• Work task
A single number is the answer: how many lines of the data hold "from"?

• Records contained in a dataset
* * * * * * *

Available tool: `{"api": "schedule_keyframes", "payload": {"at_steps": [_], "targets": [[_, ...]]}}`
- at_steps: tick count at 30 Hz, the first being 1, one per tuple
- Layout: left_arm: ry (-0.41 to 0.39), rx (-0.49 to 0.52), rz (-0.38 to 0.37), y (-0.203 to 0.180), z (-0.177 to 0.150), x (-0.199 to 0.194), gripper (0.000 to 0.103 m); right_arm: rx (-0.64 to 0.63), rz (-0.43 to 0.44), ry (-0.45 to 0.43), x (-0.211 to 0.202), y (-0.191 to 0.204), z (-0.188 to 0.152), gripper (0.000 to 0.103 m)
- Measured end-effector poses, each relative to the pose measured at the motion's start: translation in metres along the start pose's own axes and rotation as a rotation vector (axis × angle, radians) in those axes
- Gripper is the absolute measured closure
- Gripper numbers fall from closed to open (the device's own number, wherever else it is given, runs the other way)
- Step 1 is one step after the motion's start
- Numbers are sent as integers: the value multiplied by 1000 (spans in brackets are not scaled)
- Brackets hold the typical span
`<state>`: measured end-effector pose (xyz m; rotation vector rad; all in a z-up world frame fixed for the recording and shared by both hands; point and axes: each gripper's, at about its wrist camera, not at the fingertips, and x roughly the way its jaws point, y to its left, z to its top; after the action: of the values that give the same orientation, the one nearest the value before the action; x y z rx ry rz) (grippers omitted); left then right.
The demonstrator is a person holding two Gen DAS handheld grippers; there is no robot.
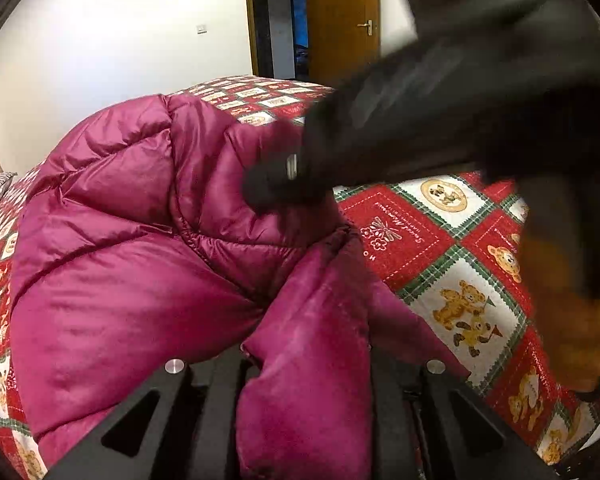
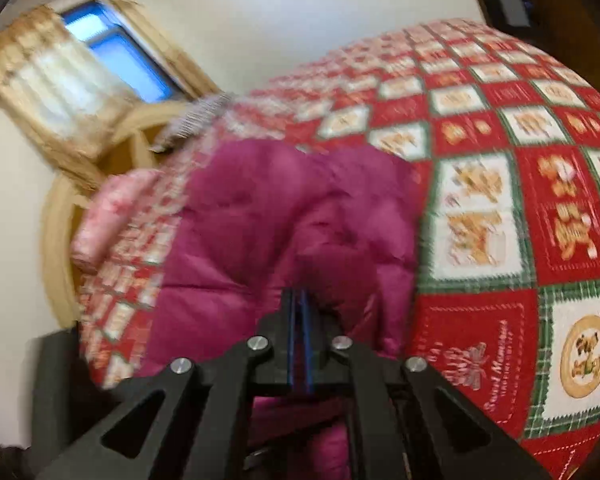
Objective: Fold large clothes
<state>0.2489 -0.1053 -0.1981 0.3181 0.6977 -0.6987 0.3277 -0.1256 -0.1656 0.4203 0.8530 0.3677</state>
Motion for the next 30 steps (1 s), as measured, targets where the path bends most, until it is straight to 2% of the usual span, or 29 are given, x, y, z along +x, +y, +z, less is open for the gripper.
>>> {"api": "schedule_keyframes", "payload": {"at_steps": [3, 6, 9, 12, 16, 19, 20, 24, 28, 30], "targets": [[-15, 22, 9, -6, -5, -9, 81, 31, -15, 36, 11, -12, -3, 103], [-43, 97, 48, -20, -14, -25, 74, 52, -9, 80, 18, -20, -3, 103], [-99, 190, 71, -37, -28, -45, 62, 9, -39, 106, 21, -15, -2, 103], [-111, 244, 52, -48, -40, -62, 59, -16, -41, 132, 23, -15, -1, 103], [-112, 257, 30, -42, -52, -81, 58, -39, -25, 143, 23, -18, -5, 103], [-139, 270, -10, -39, -62, -100, 45, 21, 5, 139, 26, -26, -5, 103], [-146, 271, -33, -38, -65, -106, 45, 32, 14, 138, 27, -27, -4, 103], [-146, 208, -120, -20, -66, -123, 45, 41, 36, 135, 23, -31, -6, 103], [-154, 58, -252, 27, -50, -157, 45, 62, 61, 127, 15, -38, -9, 103], [-187, -24, -254, 51, -32, -162, 44, 54, 59, 123, 13, -36, -8, 103]]}}
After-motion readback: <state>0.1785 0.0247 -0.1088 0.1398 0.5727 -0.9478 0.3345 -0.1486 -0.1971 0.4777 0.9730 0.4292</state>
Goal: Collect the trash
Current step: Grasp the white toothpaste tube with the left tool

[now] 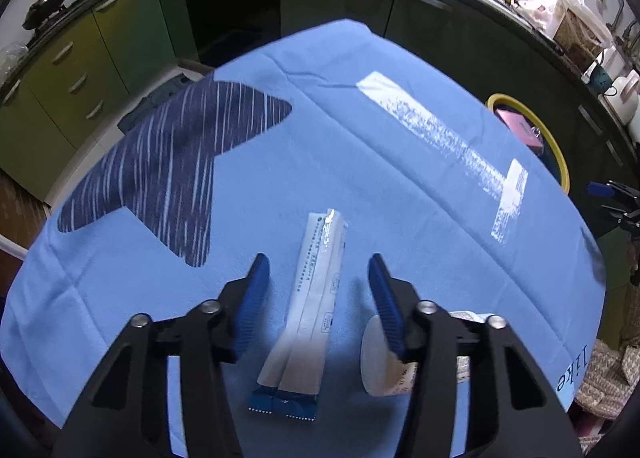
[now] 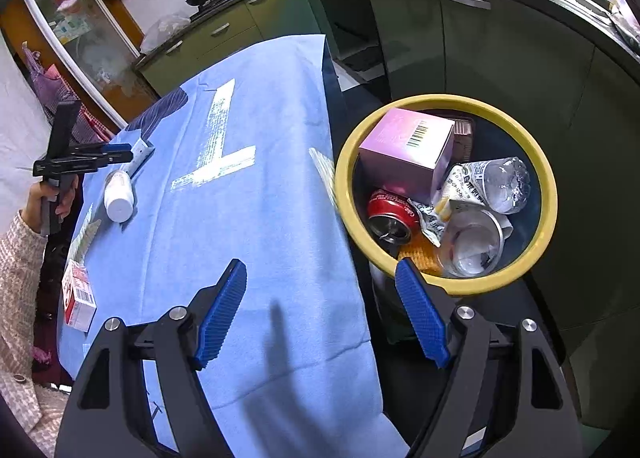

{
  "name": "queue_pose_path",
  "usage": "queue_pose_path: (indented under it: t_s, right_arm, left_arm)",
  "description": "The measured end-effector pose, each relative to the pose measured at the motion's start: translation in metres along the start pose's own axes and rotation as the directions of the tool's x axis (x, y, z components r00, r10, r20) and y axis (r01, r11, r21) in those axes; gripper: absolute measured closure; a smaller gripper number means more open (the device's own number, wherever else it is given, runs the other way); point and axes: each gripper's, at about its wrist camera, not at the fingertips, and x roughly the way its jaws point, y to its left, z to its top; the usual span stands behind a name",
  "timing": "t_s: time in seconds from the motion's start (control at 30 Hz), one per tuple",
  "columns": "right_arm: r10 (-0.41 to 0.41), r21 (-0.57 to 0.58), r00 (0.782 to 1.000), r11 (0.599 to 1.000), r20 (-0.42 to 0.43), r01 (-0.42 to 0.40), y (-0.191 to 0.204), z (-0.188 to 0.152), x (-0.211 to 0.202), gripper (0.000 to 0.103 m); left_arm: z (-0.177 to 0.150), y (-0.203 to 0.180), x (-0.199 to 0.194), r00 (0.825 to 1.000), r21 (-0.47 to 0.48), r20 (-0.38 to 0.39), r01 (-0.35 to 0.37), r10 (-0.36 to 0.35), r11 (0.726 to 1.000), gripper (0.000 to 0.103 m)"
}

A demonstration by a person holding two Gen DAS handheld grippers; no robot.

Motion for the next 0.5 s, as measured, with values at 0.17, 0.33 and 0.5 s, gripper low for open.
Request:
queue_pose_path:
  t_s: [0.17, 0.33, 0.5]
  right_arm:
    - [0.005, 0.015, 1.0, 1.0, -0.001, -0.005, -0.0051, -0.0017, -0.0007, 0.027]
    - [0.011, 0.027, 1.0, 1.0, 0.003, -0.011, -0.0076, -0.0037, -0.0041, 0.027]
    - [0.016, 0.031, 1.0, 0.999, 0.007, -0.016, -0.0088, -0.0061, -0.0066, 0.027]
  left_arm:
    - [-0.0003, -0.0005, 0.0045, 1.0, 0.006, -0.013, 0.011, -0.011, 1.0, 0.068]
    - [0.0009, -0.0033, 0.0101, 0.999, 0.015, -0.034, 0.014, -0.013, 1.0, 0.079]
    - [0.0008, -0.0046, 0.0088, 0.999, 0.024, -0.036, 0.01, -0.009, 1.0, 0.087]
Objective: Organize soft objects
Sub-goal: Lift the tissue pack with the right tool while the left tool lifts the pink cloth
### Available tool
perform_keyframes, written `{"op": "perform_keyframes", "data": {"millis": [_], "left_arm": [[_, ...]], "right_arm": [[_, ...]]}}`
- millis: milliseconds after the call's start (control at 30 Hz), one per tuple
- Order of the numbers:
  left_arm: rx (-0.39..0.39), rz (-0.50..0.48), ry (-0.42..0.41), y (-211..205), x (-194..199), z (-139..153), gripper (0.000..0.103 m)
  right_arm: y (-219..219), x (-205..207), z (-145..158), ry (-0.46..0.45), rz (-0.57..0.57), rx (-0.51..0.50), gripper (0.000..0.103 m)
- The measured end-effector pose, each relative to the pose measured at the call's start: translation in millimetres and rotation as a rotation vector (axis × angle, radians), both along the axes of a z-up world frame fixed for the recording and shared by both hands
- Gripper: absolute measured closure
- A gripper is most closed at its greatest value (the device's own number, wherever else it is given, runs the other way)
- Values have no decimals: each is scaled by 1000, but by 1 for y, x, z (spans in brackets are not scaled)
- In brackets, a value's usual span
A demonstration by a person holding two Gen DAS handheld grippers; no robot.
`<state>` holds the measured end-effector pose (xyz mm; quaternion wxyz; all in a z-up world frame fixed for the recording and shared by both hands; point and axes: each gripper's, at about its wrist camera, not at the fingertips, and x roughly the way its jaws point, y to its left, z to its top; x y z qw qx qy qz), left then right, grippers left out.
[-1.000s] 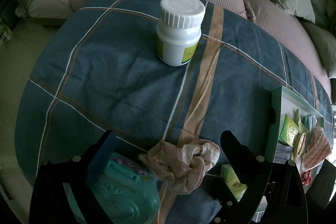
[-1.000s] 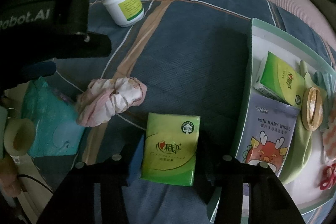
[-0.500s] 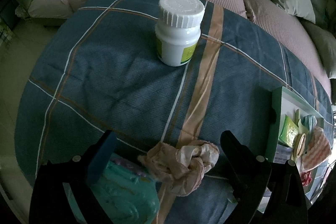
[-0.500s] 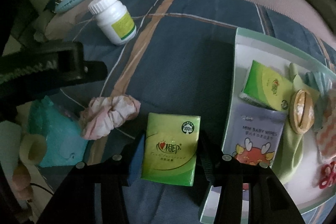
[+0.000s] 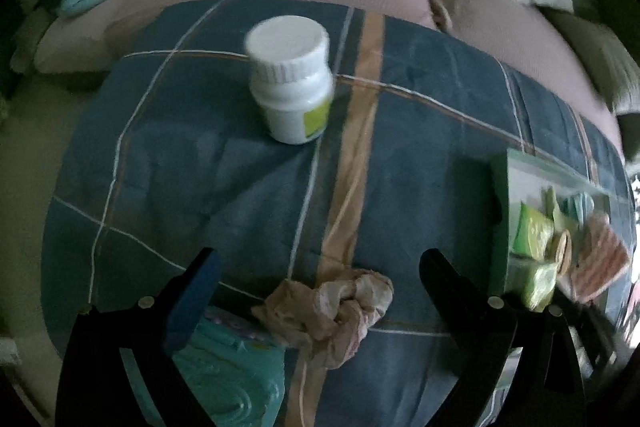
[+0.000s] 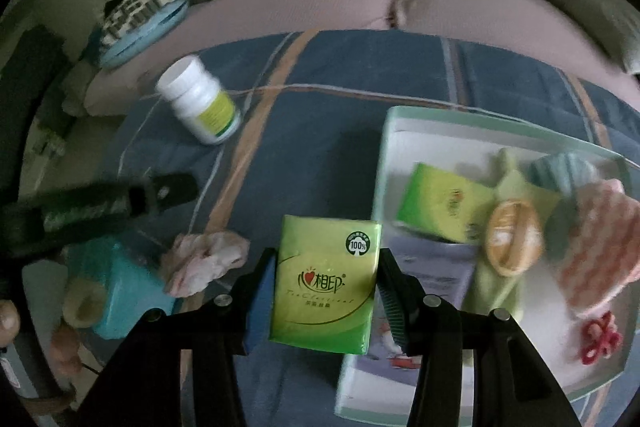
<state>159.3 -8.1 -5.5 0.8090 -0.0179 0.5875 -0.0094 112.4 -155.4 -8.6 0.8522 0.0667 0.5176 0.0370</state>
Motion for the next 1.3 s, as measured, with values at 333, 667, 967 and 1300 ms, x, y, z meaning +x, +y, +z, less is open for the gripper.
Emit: {"op": "perform_keyframes", "data": {"millis": [333, 667, 967, 1300], "left_arm": [[122, -259, 127, -41, -4, -26, 5], [219, -311, 238, -56, -5, -70, 37], [167, -252, 203, -53, -4, -66, 68], [92, -194, 133, -37, -10, -41, 76]], "right_arm": [[-37, -2, 12, -20, -103, 58, 51], [-53, -6, 16, -22, -142, 95, 51], [-60, -7, 19, -28, -150, 121, 51], [-68, -10, 24, -42, -167, 153, 51]]}}
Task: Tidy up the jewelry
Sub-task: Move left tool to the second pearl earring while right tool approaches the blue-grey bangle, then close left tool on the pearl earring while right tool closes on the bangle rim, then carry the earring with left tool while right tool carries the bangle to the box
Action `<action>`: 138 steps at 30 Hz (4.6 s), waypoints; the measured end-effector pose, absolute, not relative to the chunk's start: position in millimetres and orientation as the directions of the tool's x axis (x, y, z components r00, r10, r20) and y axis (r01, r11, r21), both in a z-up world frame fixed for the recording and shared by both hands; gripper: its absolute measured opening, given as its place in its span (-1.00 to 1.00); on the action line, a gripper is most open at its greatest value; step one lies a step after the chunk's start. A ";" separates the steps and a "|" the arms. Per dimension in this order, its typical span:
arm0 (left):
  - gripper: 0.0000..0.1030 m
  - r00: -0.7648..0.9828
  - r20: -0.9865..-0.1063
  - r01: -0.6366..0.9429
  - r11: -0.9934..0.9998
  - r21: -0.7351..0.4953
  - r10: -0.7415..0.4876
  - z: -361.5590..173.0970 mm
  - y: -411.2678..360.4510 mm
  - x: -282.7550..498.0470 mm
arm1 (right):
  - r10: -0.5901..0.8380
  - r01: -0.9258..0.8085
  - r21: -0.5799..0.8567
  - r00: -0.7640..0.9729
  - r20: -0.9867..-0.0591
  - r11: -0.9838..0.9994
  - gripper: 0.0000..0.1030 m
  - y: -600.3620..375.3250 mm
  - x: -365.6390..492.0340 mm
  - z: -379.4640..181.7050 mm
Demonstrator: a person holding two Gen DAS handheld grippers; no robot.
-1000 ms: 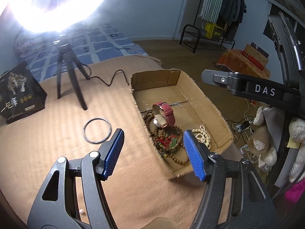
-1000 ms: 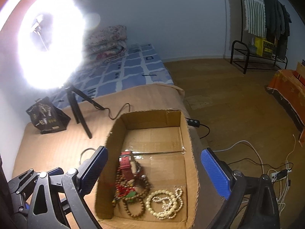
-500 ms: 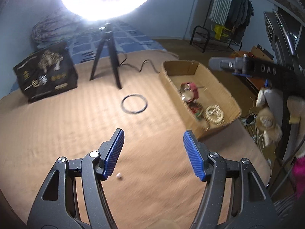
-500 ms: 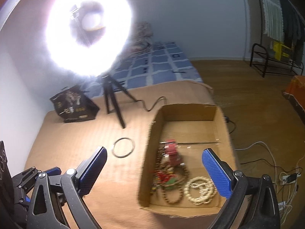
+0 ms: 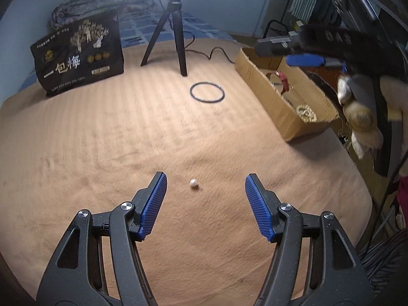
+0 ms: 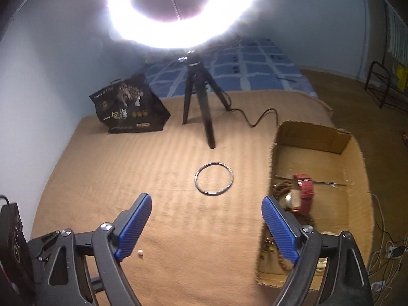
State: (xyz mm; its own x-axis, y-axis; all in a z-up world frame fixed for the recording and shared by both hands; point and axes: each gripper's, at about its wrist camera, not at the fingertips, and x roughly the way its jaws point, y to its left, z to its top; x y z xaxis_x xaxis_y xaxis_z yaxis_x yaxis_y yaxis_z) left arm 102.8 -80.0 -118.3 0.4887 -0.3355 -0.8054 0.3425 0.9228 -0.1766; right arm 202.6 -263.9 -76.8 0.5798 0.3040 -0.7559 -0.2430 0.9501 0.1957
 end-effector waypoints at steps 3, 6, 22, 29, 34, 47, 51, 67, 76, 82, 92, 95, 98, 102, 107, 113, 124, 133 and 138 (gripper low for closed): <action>0.02 0.456 -0.823 0.344 0.920 -0.188 -0.339 -131.6 -78.4 103.5 | 0.320 -0.249 0.214 0.553 -0.769 0.945 0.56 -255.2 210.9 -84.8; -0.21 0.426 -0.840 0.355 0.916 -0.186 -0.336 -145.0 -81.0 103.9 | 0.326 -0.260 0.216 0.524 -0.787 0.941 0.41 -245.7 217.6 -94.8; -0.42 0.384 -0.864 0.375 0.910 -0.178 -0.327 -174.6 -88.1 123.9 | 0.299 -0.249 0.206 0.434 -0.850 0.946 -0.13 -217.5 257.3 -135.5; -0.60 0.362 -0.870 0.373 0.907 -0.193 -0.334 -183.8 -90.2 131.8 | 0.299 -0.238 0.214 0.415 -0.860 0.947 -0.21 -211.0 277.0 -150.6; -0.72 0.359 -0.870 0.374 0.906 -0.197 -0.337 -186.6 -88.4 134.4 | 0.282 -0.226 0.204 0.407 -0.869 0.953 -0.24 -205.4 289.0 -164.8; -0.76 0.360 -0.868 0.379 0.904 -0.198 -0.341 -189.5 -87.3 136.8 | 0.187 -0.245 0.094 0.392 -0.901 0.965 -0.37 -195.1 302.2 -196.1; -0.77 0.362 -0.868 0.378 0.905 -0.197 -0.340 -188.6 -87.4 135.6 | 0.182 -0.275 0.074 0.390 -0.903 0.959 -0.65 -191.3 299.9 -196.7; -0.82 0.367 -0.869 0.364 0.911 -0.195 -0.332 -183.0 -82.7 129.9 | 0.203 -0.320 0.074 0.392 -0.897 0.944 -0.97 -188.6 273.1 -183.1; -0.83 0.381 -0.860 0.336 0.917 -0.213 -0.339 -169.9 -73.7 128.6 | 0.236 -0.316 0.108 0.403 -0.884 0.943 -0.98 -199.6 251.3 -158.1; -0.83 0.413 -0.835 0.334 0.914 -0.232 -0.363 -152.0 -73.7 124.7 | 0.275 -0.307 0.148 0.425 -0.862 0.940 -0.98 -206.8 230.6 -134.3; -0.83 0.452 -0.801 0.345 0.905 -0.249 -0.393 -126.3 -83.0 117.6 | 0.308 -0.285 0.187 0.475 -0.824 0.940 -0.98 -231.6 199.8 -101.6; -0.83 0.458 -0.793 0.354 0.901 -0.252 -0.402 -119.3 -89.9 117.2 | 0.308 -0.275 0.189 0.495 -0.813 0.943 -0.98 -243.0 191.8 -91.5; -0.83 0.465 -0.782 0.369 0.894 -0.254 -0.415 -111.8 -99.7 116.0 | 0.311 -0.256 0.202 0.514 -0.799 0.945 -0.98 -258.1 185.4 -82.2; -0.83 0.467 -0.772 0.390 0.884 -0.258 -0.431 -104.5 -115.0 116.9 | 0.299 -0.234 0.200 0.544 -0.784 0.951 -0.98 -277.7 178.0 -70.3; -0.83 0.470 -0.758 0.414 0.872 -0.262 -0.452 -95.7 -134.7 120.0 | 0.275 -0.200 0.193 0.582 -0.765 0.961 -0.98 -304.2 171.3 -59.1; -0.83 0.478 -0.740 0.436 0.859 -0.268 -0.474 -83.1 -157.6 124.8 | 0.248 -0.151 0.197 0.613 -0.750 0.969 -0.98 -334.9 167.8 -51.4; -0.83 0.480 -0.717 0.473 0.837 -0.274 -0.506 -72.8 -204.5 137.8 | 0.195 -0.080 0.188 0.640 -0.744 0.979 -0.98 -374.4 171.9 -49.7; -0.83 0.476 -0.704 0.486 0.825 -0.290 -0.527 -71.8 -233.3 146.3 | 0.165 -0.031 0.190 0.642 -0.749 0.981 -0.99 -400.9 177.5 -56.0; -0.83 0.478 -0.702 0.487 0.824 -0.289 -0.528 -72.7 -246.3 153.0 | 0.162 -0.016 0.197 0.635 -0.755 0.980 -0.98 -408.7 182.2 -61.1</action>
State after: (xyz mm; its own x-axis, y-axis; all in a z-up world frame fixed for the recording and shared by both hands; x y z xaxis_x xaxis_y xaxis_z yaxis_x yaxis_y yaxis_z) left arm 153.0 -246.3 -72.7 0.4784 -0.5282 -0.7016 0.4868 0.8244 -0.2887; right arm 182.2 -408.7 -61.1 0.6354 0.1616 -0.7551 -0.0157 0.9804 0.1965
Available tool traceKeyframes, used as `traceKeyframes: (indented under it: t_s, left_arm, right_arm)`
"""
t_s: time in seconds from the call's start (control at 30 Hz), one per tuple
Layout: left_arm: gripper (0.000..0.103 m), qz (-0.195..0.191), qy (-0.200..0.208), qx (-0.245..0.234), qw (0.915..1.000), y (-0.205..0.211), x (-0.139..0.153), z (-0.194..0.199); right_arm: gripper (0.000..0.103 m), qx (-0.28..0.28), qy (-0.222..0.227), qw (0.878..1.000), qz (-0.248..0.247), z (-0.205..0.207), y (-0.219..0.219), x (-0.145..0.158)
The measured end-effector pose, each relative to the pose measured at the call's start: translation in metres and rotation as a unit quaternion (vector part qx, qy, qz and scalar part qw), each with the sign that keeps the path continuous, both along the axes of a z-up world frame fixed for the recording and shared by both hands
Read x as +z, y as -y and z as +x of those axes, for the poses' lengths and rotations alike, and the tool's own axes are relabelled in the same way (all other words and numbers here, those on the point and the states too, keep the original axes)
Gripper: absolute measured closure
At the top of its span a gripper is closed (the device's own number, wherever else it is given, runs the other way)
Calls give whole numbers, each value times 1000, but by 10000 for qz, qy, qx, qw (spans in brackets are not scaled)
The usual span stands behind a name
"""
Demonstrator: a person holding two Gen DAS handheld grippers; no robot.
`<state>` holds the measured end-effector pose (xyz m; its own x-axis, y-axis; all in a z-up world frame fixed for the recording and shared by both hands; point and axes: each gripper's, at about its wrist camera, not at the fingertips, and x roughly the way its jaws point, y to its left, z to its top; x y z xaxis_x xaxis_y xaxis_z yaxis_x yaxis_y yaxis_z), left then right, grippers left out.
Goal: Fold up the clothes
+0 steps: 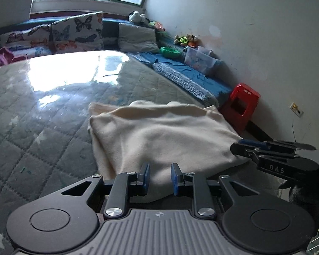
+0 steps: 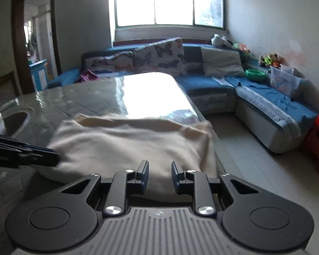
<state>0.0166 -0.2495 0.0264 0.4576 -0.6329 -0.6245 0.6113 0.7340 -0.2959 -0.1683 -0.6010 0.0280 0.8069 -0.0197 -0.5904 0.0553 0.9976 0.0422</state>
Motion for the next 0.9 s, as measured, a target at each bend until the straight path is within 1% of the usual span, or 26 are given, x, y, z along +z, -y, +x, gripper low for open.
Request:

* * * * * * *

• Output
3